You can click the graphic below for the historical numbers, but it shows that Yuan Jen EnterprisesLtd had NT$1.94b of debt in September 2024, down from NT$2.16b, one year before. But it also has NT$5.06b in cash to offset that, meaning it has NT$3.12b net cash.

debt-equity-history-analysis
TWSE:1725 Debt to Equity History February 12th 2025

How Strong Is Yuan Jen EnterprisesLtd's Balance Sheet?

The latest balance sheet data shows that Yuan Jen EnterprisesLtd had liabilities of NT$2.51b due within a year, and liabilities of NT$76.0m falling due after that. On the other hand, it had cash of NT$5.06b and NT$979.2m worth of receivables due within a year. So it actually has NT$3.46b more liquid assets than total liabilities.

This surplus strongly suggests that Yuan Jen EnterprisesLtd has a rock-solid balance sheet (and the debt is of no concern whatsoever). Having regard to this fact, we think its balance sheet is as strong as an ox. Simply put, the fact that Yuan Jen EnterprisesLtd has more cash than debt is arguably a good indication that it can manage its debt safely.

And we also note warmly that Yuan Jen EnterprisesLtd grew its EBIT by 12% last year, making its debt load easier to handle. The balance sheet is clearly the area to focus on when you are analysing debt. But you can't view debt in total isolation; since Yuan Jen EnterprisesLtd will need earnings to service that debt. So when considering debt, it's definitely worth looking at the earnings trend. Click here for an interactive snapshot.

Finally, a company can only pay off debt with cold hard cash, not accounting profits. Yuan Jen EnterprisesLtd may have net cash on the balance sheet, but it is still interesting to look at how well the business converts its earnings before interest and tax (EBIT) to free cash flow, because that will influence both its need for, and its capacity to manage debt. Over the last three years, Yuan Jen EnterprisesLtd actually produced more free cash flow than EBIT. That sort of strong cash conversion gets us as excited as the crowd when the beat drops at a Daft Punk concert.

Summing Up

While it is always sensible to investigate a company's debt, in this case Yuan Jen EnterprisesLtd has NT$3.12b in net cash and a decent-looking balance sheet. The cherry on top was that in converted 123% of that EBIT to free cash flow, bringing in NT$267m. When it comes to Yuan Jen EnterprisesLtd's debt, we sufficiently relaxed that our mind turns to the jacuzzi. Over time, share prices tend to follow earnings per share, so if you're interested in Yuan Jen EnterprisesLtd, you may well want to click here to check an interactive graph of its earnings per share history.

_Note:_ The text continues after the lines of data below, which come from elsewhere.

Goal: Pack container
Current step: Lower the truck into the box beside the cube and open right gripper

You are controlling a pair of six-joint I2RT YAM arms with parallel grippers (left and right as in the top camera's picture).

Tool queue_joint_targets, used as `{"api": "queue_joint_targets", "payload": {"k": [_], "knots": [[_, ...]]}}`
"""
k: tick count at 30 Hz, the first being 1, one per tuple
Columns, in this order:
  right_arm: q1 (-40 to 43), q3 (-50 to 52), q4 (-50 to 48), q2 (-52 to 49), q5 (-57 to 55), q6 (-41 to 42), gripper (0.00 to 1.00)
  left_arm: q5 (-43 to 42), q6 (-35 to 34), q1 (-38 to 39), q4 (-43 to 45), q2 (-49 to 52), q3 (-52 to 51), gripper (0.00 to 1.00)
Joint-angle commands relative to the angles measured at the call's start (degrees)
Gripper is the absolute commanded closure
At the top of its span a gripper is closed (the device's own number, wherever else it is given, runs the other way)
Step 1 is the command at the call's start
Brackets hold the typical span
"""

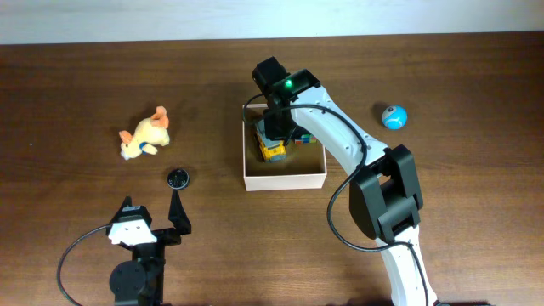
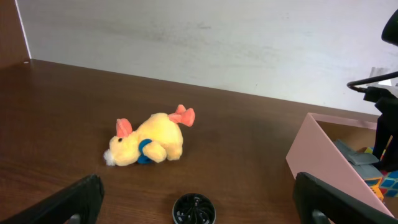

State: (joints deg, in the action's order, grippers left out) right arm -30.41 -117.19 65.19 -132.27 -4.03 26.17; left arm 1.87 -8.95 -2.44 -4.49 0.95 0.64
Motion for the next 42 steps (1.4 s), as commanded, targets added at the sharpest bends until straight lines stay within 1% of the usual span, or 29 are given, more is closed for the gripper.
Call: {"api": "queue_joint_targets", "payload": {"k": [1, 19, 42], "knots": [[-0.1, 0.3, -0.2, 0.6, 1.0, -0.9, 0.87, -0.7, 0.9, -0.3, -0.3, 0.1, -0.1, 0.01], [-3.7, 0.3, -1.0, 0.6, 2.4, -0.9, 0.87, -0.7, 0.9, -0.3, -0.3, 0.1, -0.1, 0.01], [-3.8, 0.3, -0.3, 0.6, 2.3, -2.2, 0.87, -0.7, 0.9, -0.3, -0.3, 0.1, -0.1, 0.01]]}}
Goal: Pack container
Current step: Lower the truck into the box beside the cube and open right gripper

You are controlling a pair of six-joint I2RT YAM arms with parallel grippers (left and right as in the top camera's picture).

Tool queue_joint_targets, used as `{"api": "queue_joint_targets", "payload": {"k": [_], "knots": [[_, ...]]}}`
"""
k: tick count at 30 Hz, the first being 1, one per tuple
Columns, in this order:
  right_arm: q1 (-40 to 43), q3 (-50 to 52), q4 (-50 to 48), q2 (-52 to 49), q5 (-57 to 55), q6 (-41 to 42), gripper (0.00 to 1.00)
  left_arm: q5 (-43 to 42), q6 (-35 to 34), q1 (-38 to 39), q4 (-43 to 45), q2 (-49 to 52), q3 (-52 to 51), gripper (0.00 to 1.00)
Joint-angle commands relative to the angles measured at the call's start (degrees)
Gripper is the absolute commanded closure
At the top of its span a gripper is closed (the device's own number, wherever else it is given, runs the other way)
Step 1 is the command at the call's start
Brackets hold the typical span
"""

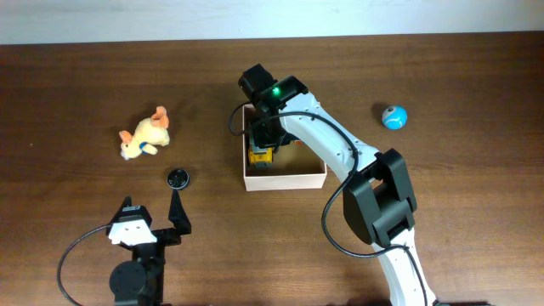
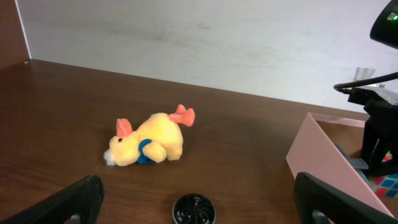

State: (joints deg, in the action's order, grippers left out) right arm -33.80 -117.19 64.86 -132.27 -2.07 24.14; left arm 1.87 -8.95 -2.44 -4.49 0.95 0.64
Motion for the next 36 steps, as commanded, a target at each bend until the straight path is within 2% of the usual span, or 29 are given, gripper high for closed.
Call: {"api": "queue_joint_targets", "payload": {"k": [1, 7, 16, 36], "knots": [[-0.3, 0.3, 0.1, 0.6, 0.3, -0.2, 0.87, -0.7, 0.9, -0.3, -0.3, 0.1, -0.1, 0.01], [0.6, 0.3, 2.7, 0.6, -2.5, -1.1, 0.83, -0.7, 0.9, -0.3, -0.3, 0.1, -0.1, 0.01], [1.5, 0.1, 4.4, 2.3, -1.2, -4.2, 0.8, -0.7, 0.9, -0.3, -0.3, 0.1, -0.1, 0.01], [-2.6, 0.1, 8.3, 2.7, 2.5, -4.7, 0.79, -0.7, 0.9, -0.3, -0.3, 0.1, -0.1, 0.01]]}}
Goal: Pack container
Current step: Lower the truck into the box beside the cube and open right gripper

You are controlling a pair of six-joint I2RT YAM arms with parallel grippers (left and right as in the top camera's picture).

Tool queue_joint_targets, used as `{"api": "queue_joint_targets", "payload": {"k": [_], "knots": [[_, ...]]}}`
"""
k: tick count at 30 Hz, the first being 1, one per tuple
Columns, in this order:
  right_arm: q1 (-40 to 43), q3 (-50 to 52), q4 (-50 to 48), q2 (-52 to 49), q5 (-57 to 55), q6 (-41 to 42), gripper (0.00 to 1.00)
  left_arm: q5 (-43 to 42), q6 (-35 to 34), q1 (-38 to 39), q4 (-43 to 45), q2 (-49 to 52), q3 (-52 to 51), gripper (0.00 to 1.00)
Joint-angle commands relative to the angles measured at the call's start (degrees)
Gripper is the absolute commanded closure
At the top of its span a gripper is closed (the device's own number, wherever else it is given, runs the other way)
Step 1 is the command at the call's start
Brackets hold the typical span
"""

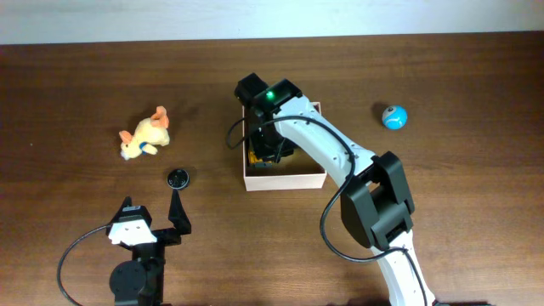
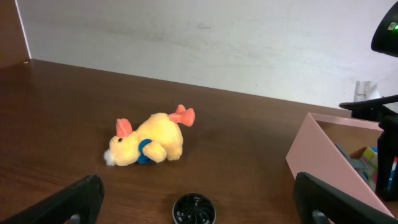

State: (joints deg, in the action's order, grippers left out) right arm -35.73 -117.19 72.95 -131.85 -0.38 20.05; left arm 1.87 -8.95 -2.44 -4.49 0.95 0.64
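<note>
The white box (image 1: 297, 174) stands mid-table; in the left wrist view its pink side wall (image 2: 320, 163) shows at the right. My right gripper (image 1: 263, 151) reaches down into the box's left part, over a yellow toy truck (image 1: 254, 159); its fingers are hidden under the wrist. A colourful cube (image 2: 370, 154) also lies in the box. A yellow plush (image 1: 146, 134) (image 2: 149, 142) lies on the table to the left, a black disc (image 1: 178, 178) (image 2: 194, 209) near it. A blue ball (image 1: 393, 116) rests to the right. My left gripper (image 1: 153, 223) (image 2: 199, 190) stands open near the front edge, holding nothing.
The right arm (image 1: 340, 157) arches over the box from the front right. A pale wall runs along the table's far edge (image 2: 186, 37). Bare wood lies between the plush, the disc and the box.
My right gripper has shifted slightly nearer inside the left part of the box, and the yellow truck sits a touch further left under it. The left arm, plush, disc and ball are unchanged.
At first my right gripper was over the yellow truck in the middle of the box. It stayed there, turned a little. Then gripper and truck were both at the box's left side, where they are now. Nothing else moved.
</note>
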Motion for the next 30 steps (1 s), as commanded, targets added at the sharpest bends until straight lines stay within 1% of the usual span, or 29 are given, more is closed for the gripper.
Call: {"api": "queue_joint_targets", "payload": {"k": [1, 9, 30], "knots": [[-0.7, 0.1, 0.3, 2.3, 0.9, -0.6, 0.79, -0.7, 0.9, -0.3, -0.3, 0.1, -0.1, 0.01], [-0.7, 0.1, -0.3, 2.3, 1.7, -0.5, 0.79, -0.7, 0.9, -0.3, -0.3, 0.1, -0.1, 0.01], [-0.7, 1.4, -7.6, 1.8, 1.7, -0.3, 0.79, -0.7, 0.9, -0.3, -0.3, 0.1, -0.1, 0.01]]}}
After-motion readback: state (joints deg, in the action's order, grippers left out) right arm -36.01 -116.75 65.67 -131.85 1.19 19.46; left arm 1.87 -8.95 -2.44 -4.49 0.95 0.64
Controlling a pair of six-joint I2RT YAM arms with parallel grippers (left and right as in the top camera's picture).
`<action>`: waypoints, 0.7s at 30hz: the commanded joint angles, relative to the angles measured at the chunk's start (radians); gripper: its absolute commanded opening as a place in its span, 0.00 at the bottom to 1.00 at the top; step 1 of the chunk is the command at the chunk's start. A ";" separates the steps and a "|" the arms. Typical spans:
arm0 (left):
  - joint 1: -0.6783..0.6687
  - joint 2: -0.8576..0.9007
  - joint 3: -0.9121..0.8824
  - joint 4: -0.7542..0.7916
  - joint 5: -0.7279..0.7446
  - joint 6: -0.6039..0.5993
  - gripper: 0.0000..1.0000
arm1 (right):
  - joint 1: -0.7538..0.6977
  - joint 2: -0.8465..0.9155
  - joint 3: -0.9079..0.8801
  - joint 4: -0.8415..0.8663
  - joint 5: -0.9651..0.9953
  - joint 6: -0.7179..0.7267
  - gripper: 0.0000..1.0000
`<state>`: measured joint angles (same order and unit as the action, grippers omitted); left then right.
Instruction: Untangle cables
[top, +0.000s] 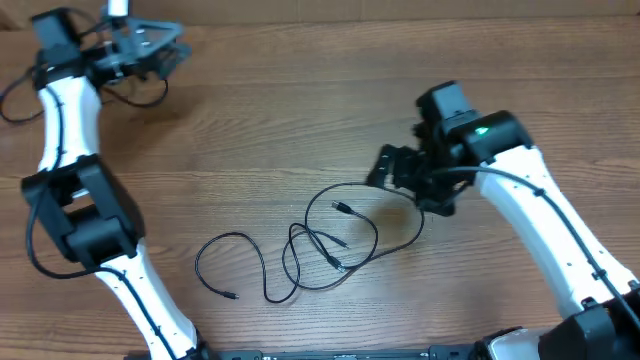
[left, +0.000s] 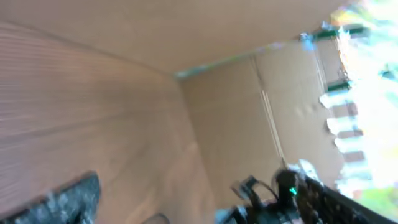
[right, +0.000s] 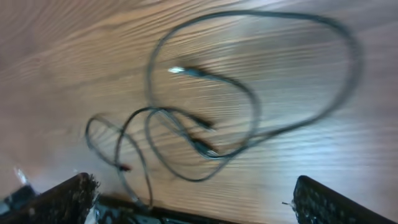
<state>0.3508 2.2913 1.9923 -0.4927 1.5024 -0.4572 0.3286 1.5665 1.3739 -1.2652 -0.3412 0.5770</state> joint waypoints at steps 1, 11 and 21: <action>-0.039 -0.073 -0.007 -0.293 -0.414 0.169 1.00 | -0.093 -0.005 0.000 -0.055 0.058 -0.075 1.00; -0.167 -0.378 -0.007 -0.894 -1.151 0.328 1.00 | -0.239 -0.005 0.000 0.016 0.184 -0.077 1.00; -0.386 -0.451 -0.019 -1.197 -1.173 0.368 1.00 | -0.304 -0.005 0.000 0.060 0.198 -0.077 1.00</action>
<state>0.0299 1.8568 1.9789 -1.6836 0.3668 -0.1188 0.0223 1.5665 1.3724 -1.2053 -0.1558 0.5041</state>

When all is said and done, sometimes its easier to focus on companies that don't even need debt. Readers can access a list of growth stocks with zero net debt 100% free, right now.

New: Manage All Your Stock Portfolios in One Place

We've created the ultimate portfolio companion for stock investors, and it's free.

• Connect an unlimited number of Portfolios and see your total in one currency
• Be alerted to new Warning Signs or Risks via email or mobile
• Track the Fair Value of your stocks

Try a Demo Portfolio for Free

Have feedback on this article? Concerned about the content? Get in touch with us directly. Alternatively, email editorial-team (at) simplywallst.com.

This article by Simply Wall St is general in nature. We provide commentary based on historical data and analyst forecasts only using an unbiased methodology and our articles are not intended to be financial advice. It does not constitute a recommendation to buy or sell any stock, and does not take account of your objectives, or your financial situation. We aim to bring you long-term focused analysis driven by fundamental data. Note that our analysis may not factor in the latest price-sensitive company announcements or qualitative material. Simply Wall St has no position in any stocks mentioned.

About TWSE:1725

Yuan Jen EnterprisesLtd

Operates as a petrochemical trading company.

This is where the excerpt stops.